O Demónio da Casa da Severa na Mouraria

 CAsa da Severa

Fotografia de Tânia Casemiro e António Marques

No edifício da Mouraria, em Lisboa, onde terá vivido a fadista Maria Severa Onofriana, falecida em 1846, uma escavação arqueológica descobriu um curioso vestígio do passado medieval da cidade e da evolução das superstições. Mais do que um molde, este pequeno artefacto é o reflexo de como a própria cidade era uma encruzilhada de crenças e superstições que raramente se encontram no contexto arqueológico, defendem os arqueólogos Tânia Casimiro, do Instituto de Arqueologia e Paleociências da Universidade Nova de Lisboa, e António Marques, do Centro de Arqueologia de Lisboa.

A peça emergiu num sector de Lisboa tradicionalmente dedicado às comunidades muçulmanas, autorizadas, desde o reinado de Dom Afonso Henriques, a permanecer em bairros específicos da urbe. Encontrado num estrato correspondente ao século XIV, só após a produção de um molde de silicone foi possível obter a descrição da figura antropomórfica ali representada, com feições quase grotescas e o topo da cabeça coroado com dois chifres. Os membros superiores terminam no que parecem ser duas garras e os inferiores em cascos, destacando-se o seu carácter marcadamente sexual.

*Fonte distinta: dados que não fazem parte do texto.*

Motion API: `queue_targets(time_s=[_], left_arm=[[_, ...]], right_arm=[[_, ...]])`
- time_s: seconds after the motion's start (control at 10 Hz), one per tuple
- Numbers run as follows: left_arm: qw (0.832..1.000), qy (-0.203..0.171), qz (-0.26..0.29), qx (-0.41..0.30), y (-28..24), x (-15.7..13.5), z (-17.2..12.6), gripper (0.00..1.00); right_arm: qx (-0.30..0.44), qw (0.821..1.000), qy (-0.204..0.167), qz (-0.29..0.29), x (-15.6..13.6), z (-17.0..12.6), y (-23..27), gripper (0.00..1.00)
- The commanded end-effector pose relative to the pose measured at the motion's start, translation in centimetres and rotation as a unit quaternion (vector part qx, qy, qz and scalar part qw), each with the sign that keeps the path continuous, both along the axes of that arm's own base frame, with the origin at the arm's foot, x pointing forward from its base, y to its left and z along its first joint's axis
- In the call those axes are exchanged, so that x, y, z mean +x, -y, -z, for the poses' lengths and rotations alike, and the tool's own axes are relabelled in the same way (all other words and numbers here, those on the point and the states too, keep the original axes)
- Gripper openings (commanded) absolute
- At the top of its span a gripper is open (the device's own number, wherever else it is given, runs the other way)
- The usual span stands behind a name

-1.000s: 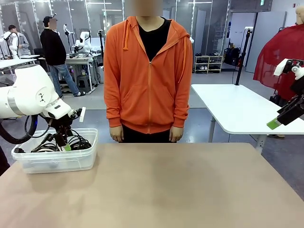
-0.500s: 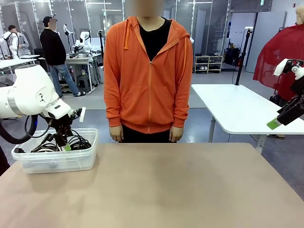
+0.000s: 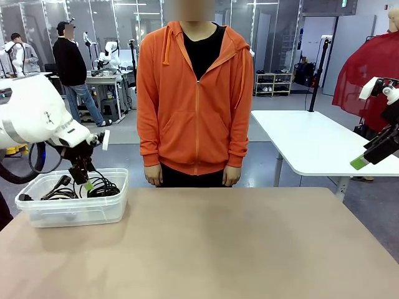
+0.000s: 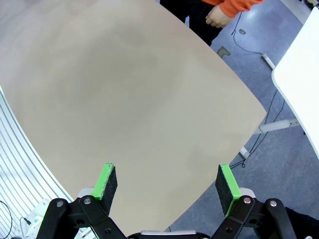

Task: Organize and store the cables.
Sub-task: Place the USB Extension Cable into the Organizing box.

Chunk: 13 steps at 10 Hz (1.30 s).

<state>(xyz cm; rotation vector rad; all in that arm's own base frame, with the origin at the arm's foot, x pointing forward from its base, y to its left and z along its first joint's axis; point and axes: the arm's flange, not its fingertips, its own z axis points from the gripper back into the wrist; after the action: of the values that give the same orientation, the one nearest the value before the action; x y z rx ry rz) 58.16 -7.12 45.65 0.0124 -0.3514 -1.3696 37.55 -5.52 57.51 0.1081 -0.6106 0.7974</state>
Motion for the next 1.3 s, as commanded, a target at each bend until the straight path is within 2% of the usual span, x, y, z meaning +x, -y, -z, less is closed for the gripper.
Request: queue_targets(time_s=[0.0,0.1,0.2,0.3,0.4,0.5,0.6,0.7,0.8,0.9,1.1,1.2], left_arm=[[0.997,-0.012,-0.028,-0.065,-1.1,-4.9,-3.3,1.0],[0.995,-0.014,-0.047,-0.091,-1.2,-7.9,-5.1,1.0],[0.993,0.002,-0.063,-0.098,-1.2,-11.6,-7.1,1.0],[0.986,0.023,-0.09,-0.138,-2.1,-14.7,-8.5,1.0],[0.978,0.048,-0.133,-0.151,-3.1,-18.6,-9.6,1.0],[0.973,0.069,-0.15,-0.158,-4.0,-21.1,-10.0,1.0],[0.966,0.091,-0.178,-0.163,-5.1,-22.7,-10.4,1.0],[0.96,0.096,-0.199,-0.17,-5.8,-24.1,-10.9,1.0],[0.957,0.112,-0.216,-0.16,-6.2,-25.7,-12.4,1.0],[0.955,0.123,-0.228,-0.147,-6.5,-26.3,-13.6,1.0],[0.949,0.168,-0.232,-0.135,-6.0,-27.9,-15.7,1.0],[0.949,0.172,-0.23,-0.133,-5.7,-28.8,-16.5,1.0]], right_arm=[[-0.001,1.0,-0.002,0.005,0.2,-0.2,0.0,1.0],[-0.001,1.0,-0.002,0.005,0.2,-0.2,0.0,1.0],[-0.001,1.0,-0.002,0.005,0.2,-0.2,0.0,1.0],[-0.001,1.0,-0.002,0.005,0.2,-0.2,0.0,1.0],[-0.001,1.0,-0.002,0.005,0.2,-0.2,0.0,1.0],[-0.001,1.0,-0.002,0.005,0.2,-0.2,0.0,1.0],[-0.001,1.0,-0.002,0.005,0.2,-0.2,0.0,1.0],[-0.001,1.0,-0.002,0.005,0.2,-0.2,0.0,1.0],[-0.001,1.0,-0.002,0.005,0.2,-0.2,0.0,1.0],[-0.001,1.0,-0.002,0.005,0.2,-0.2,0.0,1.0],[-0.001,1.0,-0.002,0.005,0.2,-0.2,0.0,1.0],[-0.001,1.0,-0.002,0.005,0.2,-0.2,0.0,1.0]])
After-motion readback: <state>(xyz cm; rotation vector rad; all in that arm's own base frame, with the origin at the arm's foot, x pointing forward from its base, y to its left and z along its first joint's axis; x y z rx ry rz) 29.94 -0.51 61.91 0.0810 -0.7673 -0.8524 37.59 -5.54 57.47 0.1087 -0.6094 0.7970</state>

Embora raras na Idade Média, as representações conhecidas do demónio coincidem com a figura deste molde. No levantamento realizado sobre manifestações demoníacas na Idade Média em Portugal, a historiadora Lurdes Rosa notou igualmente que a maior parte dos demónios estão associados ao registo de exorcismos e muitos visitam mulheres para encontros sexuais, as suas vítimas preferenciais, numa alegoria à crença de que o diabo entra pelos buracos do corpo.

A adoração de imagens não canónicas foi proibida desde o reinado de Dom João I, mas certamente não foi extinta. “Raramente os lados ocultos da subjectividade humana se consubstanciam. Tivemos a sorte de nos depararmos com uma dessas raras realidades”, diz Tânia Casimiro, em relação à Casa da Severa.

CAsa da Severa

Um dos desafios da interpretação desta peça é a atribuição cultural: teria pertencido a um membro da comunidade muçulmana ou seria, ao invés, propriedade de um cristão? As referências documentais e literárias que se conhecem são todas referentes às comunidades cristãs e estas imagens alimentariam um imaginário plasmado na obra de Gil Vicente. Quem não se recorda do desbocado diabo do “Auto da Barca do Inferno”: “À barca, à barca, houlá! / que temos gentil maré!”? Desenho de Luísa Batalha.